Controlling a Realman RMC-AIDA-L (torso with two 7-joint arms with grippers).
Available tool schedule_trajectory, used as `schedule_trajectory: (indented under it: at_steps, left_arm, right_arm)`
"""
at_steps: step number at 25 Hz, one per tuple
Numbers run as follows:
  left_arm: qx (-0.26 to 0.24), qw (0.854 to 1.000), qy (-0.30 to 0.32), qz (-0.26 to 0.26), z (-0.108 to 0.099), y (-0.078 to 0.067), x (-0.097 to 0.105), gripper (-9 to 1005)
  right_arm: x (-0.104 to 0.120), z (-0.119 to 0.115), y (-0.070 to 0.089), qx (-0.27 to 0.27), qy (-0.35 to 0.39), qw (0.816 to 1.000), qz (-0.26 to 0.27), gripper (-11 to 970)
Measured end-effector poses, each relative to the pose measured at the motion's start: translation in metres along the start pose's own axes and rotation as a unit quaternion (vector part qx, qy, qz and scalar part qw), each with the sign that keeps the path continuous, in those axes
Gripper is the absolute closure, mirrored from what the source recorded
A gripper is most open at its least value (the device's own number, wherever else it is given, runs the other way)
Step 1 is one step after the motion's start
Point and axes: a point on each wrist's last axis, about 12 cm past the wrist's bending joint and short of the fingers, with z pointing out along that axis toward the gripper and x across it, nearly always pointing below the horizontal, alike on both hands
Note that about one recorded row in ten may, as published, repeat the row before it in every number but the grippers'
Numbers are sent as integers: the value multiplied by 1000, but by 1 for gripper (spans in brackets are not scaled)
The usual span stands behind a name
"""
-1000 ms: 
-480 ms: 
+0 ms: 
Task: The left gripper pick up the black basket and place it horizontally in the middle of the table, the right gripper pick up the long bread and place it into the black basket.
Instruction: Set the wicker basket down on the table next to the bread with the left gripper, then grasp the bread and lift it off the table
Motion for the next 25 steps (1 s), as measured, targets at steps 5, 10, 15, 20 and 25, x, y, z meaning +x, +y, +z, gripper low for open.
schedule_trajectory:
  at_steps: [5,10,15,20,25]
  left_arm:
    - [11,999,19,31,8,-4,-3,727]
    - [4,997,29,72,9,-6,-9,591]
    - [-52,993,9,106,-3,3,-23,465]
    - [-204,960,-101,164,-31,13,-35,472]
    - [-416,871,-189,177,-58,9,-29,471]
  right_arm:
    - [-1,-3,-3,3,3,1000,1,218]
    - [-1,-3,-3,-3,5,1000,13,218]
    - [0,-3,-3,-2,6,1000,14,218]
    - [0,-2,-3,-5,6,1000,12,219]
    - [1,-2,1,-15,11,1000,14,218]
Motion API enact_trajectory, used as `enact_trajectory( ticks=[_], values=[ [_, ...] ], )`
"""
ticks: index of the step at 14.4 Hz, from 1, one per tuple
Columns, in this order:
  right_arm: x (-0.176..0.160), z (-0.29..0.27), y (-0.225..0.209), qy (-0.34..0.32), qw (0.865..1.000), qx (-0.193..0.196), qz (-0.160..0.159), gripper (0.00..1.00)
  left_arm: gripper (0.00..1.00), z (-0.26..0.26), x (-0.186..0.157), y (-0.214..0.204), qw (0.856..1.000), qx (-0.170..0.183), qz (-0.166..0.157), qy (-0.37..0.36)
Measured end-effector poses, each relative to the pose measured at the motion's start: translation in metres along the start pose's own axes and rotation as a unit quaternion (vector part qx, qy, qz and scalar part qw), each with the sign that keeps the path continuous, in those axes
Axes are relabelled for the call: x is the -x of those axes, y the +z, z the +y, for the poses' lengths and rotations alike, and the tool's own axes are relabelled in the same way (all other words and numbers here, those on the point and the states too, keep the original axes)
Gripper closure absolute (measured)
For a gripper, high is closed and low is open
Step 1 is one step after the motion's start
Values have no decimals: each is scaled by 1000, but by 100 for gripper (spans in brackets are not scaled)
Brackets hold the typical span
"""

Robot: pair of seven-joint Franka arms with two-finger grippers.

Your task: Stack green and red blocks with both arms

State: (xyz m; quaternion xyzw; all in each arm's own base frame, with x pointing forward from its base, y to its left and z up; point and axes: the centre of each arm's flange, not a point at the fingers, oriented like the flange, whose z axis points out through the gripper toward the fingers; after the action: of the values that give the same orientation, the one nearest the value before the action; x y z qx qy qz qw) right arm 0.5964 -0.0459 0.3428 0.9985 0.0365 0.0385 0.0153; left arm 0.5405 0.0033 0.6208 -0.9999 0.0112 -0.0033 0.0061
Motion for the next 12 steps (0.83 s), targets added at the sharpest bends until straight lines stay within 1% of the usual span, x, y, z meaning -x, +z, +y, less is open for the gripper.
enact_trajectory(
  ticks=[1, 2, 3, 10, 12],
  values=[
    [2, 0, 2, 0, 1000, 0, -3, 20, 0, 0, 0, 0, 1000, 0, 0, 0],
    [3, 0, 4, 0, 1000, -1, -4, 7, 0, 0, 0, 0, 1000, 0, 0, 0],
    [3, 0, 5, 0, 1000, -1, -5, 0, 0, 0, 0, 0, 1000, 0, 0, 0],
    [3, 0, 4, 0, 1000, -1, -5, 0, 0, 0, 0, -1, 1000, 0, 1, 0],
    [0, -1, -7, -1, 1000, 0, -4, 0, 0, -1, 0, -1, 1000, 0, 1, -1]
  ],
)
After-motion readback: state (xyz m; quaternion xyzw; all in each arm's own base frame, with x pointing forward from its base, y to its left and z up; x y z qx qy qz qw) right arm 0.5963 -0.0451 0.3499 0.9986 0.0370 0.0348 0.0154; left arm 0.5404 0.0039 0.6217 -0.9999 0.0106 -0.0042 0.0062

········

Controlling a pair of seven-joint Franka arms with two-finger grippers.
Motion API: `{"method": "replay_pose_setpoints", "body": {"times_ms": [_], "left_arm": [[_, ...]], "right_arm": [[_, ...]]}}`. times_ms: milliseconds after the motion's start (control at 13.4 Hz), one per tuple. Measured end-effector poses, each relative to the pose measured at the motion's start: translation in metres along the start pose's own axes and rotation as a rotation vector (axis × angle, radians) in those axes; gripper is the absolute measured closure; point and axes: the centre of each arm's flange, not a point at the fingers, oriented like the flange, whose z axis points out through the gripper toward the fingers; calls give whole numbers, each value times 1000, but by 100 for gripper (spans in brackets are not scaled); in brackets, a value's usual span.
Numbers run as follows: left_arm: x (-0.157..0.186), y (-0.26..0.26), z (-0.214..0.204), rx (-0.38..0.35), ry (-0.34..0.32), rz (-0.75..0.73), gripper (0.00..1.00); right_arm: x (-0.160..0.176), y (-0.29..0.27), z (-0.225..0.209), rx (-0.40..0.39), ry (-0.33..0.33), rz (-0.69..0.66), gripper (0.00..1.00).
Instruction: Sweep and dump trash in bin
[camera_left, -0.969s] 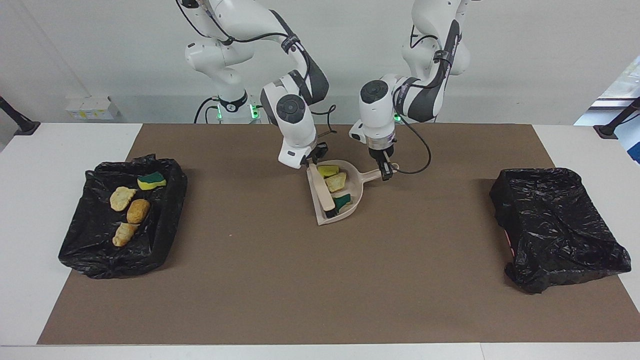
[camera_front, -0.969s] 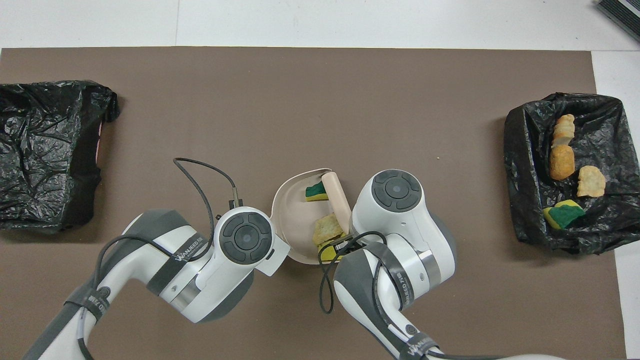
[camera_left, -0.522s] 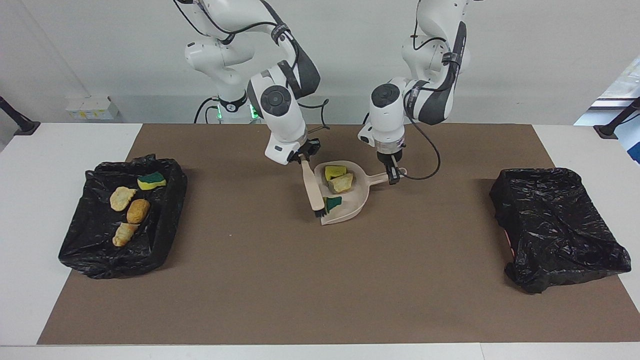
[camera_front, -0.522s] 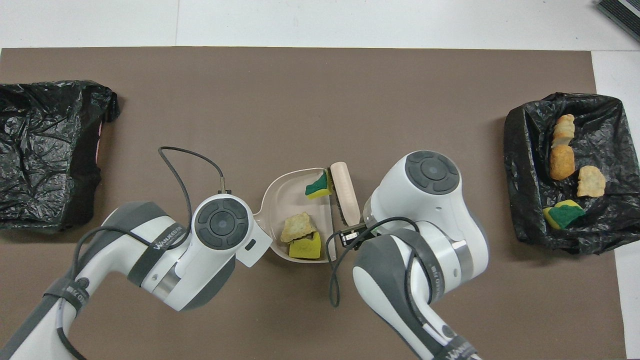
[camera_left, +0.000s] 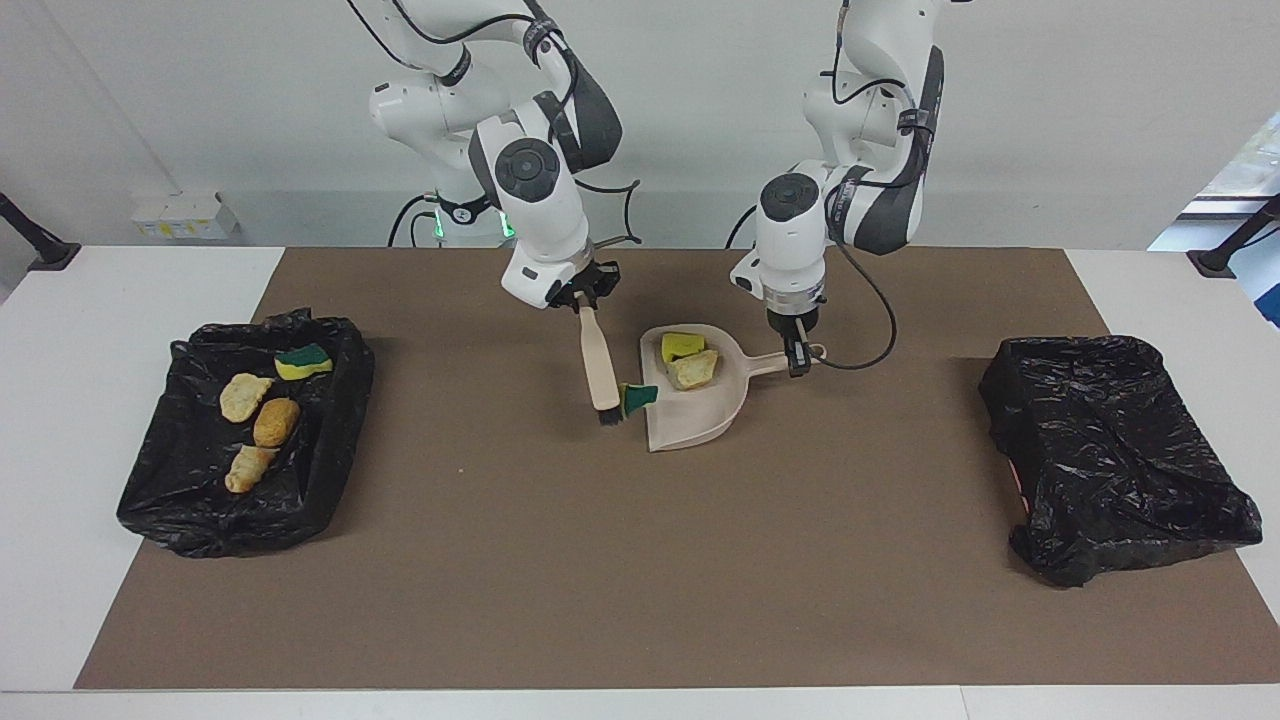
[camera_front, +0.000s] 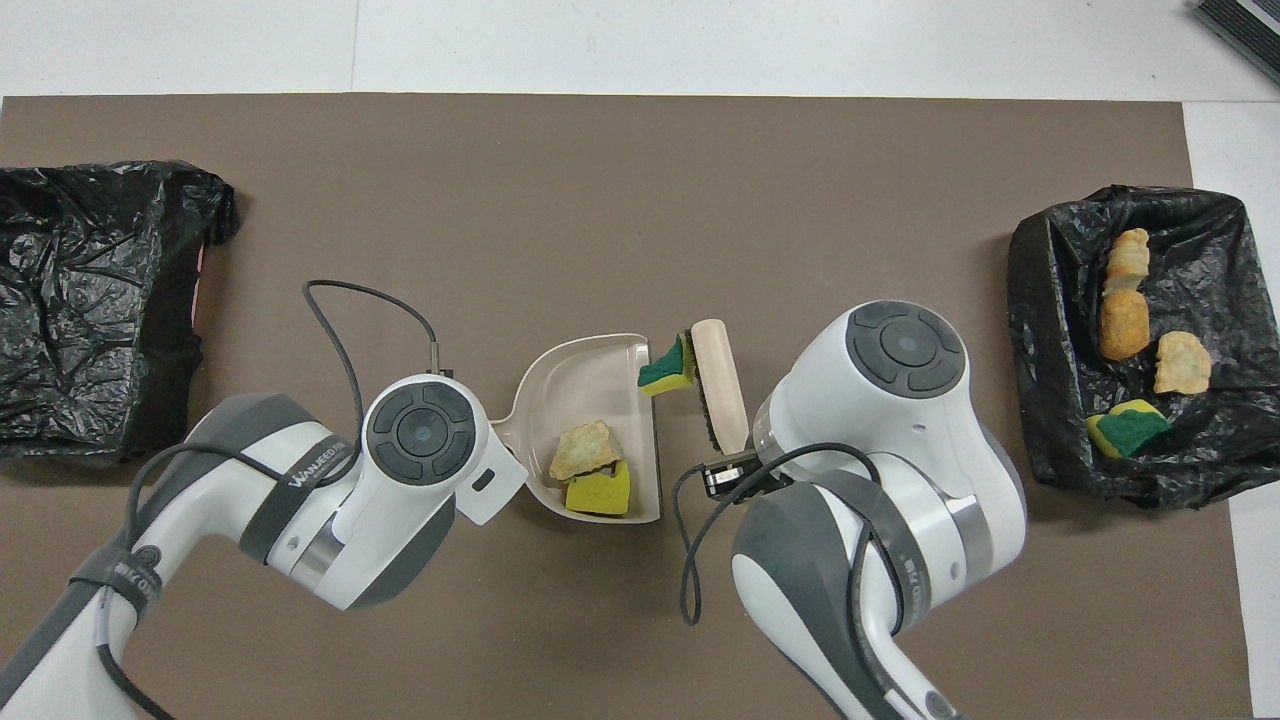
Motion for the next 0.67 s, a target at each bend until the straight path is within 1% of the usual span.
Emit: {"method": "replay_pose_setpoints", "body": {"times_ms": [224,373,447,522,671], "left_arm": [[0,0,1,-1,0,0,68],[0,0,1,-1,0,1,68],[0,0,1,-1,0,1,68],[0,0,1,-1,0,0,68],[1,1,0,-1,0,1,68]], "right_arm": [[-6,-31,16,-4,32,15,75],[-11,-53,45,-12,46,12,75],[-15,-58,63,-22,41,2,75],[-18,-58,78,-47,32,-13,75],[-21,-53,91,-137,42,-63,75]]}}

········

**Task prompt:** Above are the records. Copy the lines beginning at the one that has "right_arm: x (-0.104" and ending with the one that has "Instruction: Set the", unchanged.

**Response:**
  right_arm: x (-0.104 to 0.120), z (-0.119 to 0.115), y (-0.070 to 0.089), qx (-0.27 to 0.27), qy (-0.35 to 0.39), qw (0.816 to 1.000), qz (-0.26 to 0.27), gripper (-11 to 970)
Measured end-effector poses, each relative to the pose measured at the motion's start: translation in metres along the start pose's own axes and rotation as a unit quaternion (vector part qx, qy, qz and scalar part qw), each with the sign that keeps the path continuous, in those axes
Gripper is the absolute closure, mirrored from what the source recorded
A gripper is most open at its least value (the device's own number, wherever else it is given, runs the other way)
Step 1 is one step after the motion's start
Point and axes: a point on each wrist's last axis, about 12 cm past the wrist's bending joint and short of the fingers, with z pointing out along that axis toward the gripper and x across it, nearly always pointing below the horizontal, alike on both hands
Note that about one recorded row in ten may, as published, repeat the row before it in every number but the grippers'
Numbers are sent as integers: the value multiplied by 1000, but by 1 for gripper (spans in brackets are not scaled)
The usual span stands behind a name
"""
-1000 ms: 
-480 ms: 
+0 ms: 
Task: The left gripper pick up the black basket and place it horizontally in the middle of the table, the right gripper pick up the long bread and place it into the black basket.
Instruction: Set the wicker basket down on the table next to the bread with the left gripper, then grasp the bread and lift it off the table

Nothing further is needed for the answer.